Task goal ▸ Print out the full listing below, word for word.

────────────────────

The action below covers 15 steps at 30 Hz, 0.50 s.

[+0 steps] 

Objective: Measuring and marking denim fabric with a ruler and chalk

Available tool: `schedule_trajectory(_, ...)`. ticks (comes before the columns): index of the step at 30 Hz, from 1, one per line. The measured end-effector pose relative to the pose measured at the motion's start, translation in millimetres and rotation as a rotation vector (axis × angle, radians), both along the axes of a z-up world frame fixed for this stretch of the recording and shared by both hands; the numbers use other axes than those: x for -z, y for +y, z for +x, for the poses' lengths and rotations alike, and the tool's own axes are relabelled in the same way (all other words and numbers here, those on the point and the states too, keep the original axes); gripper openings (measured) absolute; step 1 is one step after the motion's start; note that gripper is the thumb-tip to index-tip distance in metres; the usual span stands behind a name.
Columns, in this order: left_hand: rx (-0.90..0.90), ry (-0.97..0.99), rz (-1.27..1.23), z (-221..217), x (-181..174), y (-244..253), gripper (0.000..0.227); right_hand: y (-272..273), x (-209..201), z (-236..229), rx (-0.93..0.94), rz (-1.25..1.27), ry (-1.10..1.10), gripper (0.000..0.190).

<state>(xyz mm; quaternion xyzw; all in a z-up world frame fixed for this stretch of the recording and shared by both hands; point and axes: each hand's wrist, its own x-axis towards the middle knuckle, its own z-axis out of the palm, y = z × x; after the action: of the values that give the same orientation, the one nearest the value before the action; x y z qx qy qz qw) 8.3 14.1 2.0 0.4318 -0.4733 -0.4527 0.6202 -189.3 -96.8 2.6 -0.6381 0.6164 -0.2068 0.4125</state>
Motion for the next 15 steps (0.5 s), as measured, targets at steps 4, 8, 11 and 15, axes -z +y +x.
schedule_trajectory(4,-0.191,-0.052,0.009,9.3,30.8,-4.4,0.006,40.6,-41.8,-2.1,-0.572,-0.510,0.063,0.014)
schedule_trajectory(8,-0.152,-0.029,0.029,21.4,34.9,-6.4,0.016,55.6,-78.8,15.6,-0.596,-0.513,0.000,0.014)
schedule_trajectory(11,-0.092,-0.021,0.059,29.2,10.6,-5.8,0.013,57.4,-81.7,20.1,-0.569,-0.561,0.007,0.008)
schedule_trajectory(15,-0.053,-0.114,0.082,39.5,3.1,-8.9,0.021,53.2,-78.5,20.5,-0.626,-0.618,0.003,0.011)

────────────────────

Written solution ▸
The action below covers 15 steps at 30 Hz, 0.50 s.

[+0 steps] 

Objective: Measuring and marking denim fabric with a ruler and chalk

Available tool: `schedule_trajectory(_, ...)`. ticks (comes before the columns): index of the step at 30 Hz, from 1, one per line. The measured end-effector pose relative to the pose measured at the motion's start, translation in millimetres and rotation as a rotation vector (axis × angle, radians), both along the axes of a z-up world frame fixed for this stretch of the recording and shared by both hands; the numbers use other axes than those: x for -z, y for +y, z for +x, for the poses' lengths and rotations alike, and the tool's own axes are relabelled in the same way (all other words and numbers here, those on the point and the states too, keep the original axes); gripper openings (measured) absolute; step 1 is one step after the motion's start; note that gripper is the thumb-tip to index-tip distance in metres; the usual span stands behind a name.
Columns, in this order: left_hand: rx (-0.90..0.90), ry (-0.97..0.99), rz (-1.27..1.23), z (-221..217), x (-181..174), y (-244..253), gripper (0.000..0.227); right_hand: y (-272..273), x (-209..201), z (-236..229), rx (-0.93..0.94), rz (-1.25..1.27), ry (-1.10..1.10), gripper (0.000..0.190).

<state>(xyz mm; quaternion xyzw; all in a z-up world frame fixed for this stretch of the recording and shared by both hands; point and axes: each hand's wrist, its own x-axis towards the middle knuckle, its own z-axis out of the palm, y = z × x; after the action: of the values that give the same orientation, the one nearest the value before the action; x y z qx qy qz qw) 8.3 14.1 2.0 0.4318 -0.4733 -0.4527 0.6202 -189.3 -96.8 2.6 -0.6381 0.6164 -0.2068 0.4125</state>
Motion for the next 15 steps (0.5 s), as measured, targets at steps 4, 8, 11 and 15, axes -z +y +x.
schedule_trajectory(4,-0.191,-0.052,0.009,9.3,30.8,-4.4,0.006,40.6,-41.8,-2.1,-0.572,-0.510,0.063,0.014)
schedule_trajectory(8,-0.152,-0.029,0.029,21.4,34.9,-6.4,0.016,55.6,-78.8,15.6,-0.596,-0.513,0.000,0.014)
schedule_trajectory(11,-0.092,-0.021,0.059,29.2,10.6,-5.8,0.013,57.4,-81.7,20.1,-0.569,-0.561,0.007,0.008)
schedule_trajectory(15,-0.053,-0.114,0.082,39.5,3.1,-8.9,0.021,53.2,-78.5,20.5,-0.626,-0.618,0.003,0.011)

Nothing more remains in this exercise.